Sir John d’Ewyas Knight
- Marriage: Cecily de Samlesbury in 1295 827
- Died: By the end of 1309, Lancashire, England 827
General Notes:
~Pedigree taken from the footnotes of The Coucher Book on Chartulary of Whalley-Abbey, Vol. I, p. 121 823
Noted events in his life were:
• Background Information. 715 The Visitation of Lancashire by William Flower, 1567, show John Devyas, of Yorkshire married to the daughter and one of the heires of Sir William Samlesbury of Samlesbury, Lancashire, Knight. They are shown as having a son named Nicholas Devyas who has a daughter, the sole heir who marries Gilbert Sowthworthe of Southworthe. (Southworth).
~Visitation of Lancashire by William Flower, 1567, pg. 26
• Background Information. 157 Sir John d'Ewyas died sometime before 1311. He was a knight of the shire in 1295, and was a member of the Parliament that year for Lancashire. By his marriaged with Cecily de Samelsbury, he acquired the moiety of the Samlesbury estate. There was a long legal contest between Sir d'Ewyas and his brother-in-law Sir Holland before the inheritance was settled.

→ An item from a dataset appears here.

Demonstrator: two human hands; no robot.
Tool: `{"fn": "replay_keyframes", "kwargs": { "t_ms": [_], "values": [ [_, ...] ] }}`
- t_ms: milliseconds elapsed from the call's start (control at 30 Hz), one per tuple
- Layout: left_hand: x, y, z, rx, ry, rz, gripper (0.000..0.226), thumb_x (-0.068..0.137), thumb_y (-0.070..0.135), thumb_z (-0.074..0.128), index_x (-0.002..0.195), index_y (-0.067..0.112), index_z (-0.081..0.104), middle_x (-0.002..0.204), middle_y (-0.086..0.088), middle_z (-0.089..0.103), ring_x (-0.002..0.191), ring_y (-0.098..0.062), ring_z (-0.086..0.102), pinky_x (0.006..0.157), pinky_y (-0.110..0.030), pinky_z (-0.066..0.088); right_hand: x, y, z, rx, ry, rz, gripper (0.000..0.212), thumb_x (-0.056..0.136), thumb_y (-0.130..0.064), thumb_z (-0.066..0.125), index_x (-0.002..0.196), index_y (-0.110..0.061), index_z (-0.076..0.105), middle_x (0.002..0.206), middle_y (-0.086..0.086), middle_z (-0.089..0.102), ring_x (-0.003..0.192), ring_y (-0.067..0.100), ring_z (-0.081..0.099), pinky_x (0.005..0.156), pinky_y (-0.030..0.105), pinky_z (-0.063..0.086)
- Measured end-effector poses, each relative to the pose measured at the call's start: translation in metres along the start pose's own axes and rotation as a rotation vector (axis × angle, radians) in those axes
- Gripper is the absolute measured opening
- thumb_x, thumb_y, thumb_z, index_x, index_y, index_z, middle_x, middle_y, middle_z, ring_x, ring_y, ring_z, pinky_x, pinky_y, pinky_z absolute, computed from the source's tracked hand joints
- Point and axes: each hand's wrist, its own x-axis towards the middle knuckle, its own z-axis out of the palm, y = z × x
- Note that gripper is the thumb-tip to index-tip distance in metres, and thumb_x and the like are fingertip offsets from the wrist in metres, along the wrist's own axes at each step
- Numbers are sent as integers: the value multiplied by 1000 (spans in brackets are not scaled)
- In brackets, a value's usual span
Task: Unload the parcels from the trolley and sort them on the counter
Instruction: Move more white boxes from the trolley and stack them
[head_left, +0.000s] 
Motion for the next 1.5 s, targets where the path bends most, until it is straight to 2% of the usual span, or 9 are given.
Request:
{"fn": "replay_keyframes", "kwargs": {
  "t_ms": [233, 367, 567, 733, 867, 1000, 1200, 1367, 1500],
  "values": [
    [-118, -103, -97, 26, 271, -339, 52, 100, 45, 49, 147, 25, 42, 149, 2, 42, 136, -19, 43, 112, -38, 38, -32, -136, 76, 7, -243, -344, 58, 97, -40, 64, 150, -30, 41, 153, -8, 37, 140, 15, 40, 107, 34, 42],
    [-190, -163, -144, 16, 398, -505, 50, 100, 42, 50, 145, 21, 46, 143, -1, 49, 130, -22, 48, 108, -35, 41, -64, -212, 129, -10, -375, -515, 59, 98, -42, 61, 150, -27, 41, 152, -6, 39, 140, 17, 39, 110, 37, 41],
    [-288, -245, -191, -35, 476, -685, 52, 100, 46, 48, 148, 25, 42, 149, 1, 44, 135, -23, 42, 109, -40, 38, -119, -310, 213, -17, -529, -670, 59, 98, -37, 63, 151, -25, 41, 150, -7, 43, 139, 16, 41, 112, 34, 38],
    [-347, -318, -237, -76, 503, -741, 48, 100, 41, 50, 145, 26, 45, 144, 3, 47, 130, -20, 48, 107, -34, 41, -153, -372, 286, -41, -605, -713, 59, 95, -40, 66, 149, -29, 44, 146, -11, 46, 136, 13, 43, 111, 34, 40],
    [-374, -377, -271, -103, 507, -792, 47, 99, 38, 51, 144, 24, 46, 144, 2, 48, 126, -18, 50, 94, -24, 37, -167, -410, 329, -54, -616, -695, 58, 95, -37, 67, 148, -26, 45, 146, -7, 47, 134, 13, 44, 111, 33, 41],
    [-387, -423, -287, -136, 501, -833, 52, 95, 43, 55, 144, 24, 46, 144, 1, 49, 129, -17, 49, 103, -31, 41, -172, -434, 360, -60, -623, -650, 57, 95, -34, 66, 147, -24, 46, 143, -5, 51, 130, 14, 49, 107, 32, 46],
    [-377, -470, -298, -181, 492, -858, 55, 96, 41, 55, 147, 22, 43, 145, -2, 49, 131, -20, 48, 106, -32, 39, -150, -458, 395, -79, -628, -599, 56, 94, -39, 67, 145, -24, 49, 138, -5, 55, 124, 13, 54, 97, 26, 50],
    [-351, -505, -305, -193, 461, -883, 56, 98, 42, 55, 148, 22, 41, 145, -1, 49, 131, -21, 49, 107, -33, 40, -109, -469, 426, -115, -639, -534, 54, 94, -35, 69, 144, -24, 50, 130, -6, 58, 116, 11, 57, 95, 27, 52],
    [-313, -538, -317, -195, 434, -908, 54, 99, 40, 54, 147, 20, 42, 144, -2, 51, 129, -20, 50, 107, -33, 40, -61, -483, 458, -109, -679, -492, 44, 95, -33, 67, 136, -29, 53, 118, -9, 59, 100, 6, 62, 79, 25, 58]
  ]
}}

~The Genealogy of the Southworths, pg. 408
• Background Information. 827 The D'ewias or Deuyas (d'Ewyas) family became possessed of lands in Yorkshire, mostly within the Lacy fee, by the marriage of Nicholas Deuyas, kt., to Alice daughter of Jordan Foliot. John Deuyas, the issue of this marriage, increased the family estate by his marriage to Cecily de Samlesbury. He was one of the knights of the shire returned for the county to the Parliaments of 1295 and 1298, having received knighthood before 1284. [Parl. Writs, i, 587; Cal. Close, 1279-88, p. 286] He died before the end of 1309, [Cal. Inq. Hen. VII, i, 158.] leaving numerous issue besides Nicholas his successor, [ Roger, Towneley MS. HH, no. 1771] who appears to have held aloof from the rebellion of Thomas of Lancaster. Nicholas Deuyas was summoned in 1324 to attend the Great Council at Westminster. [Parl. Writs, ii, 776] Early in 1326 he settled his estates here and in Riseholme, co. Lincoln, upon his daughter and heir Alice and her issue by Gilbert son and heir of Gilbert de Southworth, to whom he had then recently given her in marriage. [Final Conc. (Rec. Soc. Lancs. and Ches.), ii, 66] About All Saints' Day 1335 he leased the manor-house, 169 acres of land, 11 acres of meadow with the mills to his son-in-law for a term of eight years for £11 9s. yearly, [Towneley MS. HH, no. 1775] and died before 15 May following, when dower was assigned to Joan his widow in half the manor, including the chief messuage which William Deuyas had lately held, and in Mellor. [Towneley MS. HH, no. 1741]
'Townships: Samlesbury', in A History of the County of Lancaster: Volume 6, ed. William Farrer and J Brownbill (London, 1911), pp. 303-313
John married Cecily de Samlesbury, daughter of Sir William de Samlesbury Knight and Avina de Notton, in 1295.827 (Cecily de Samlesbury died after 1311 in Lancashire, England 157.)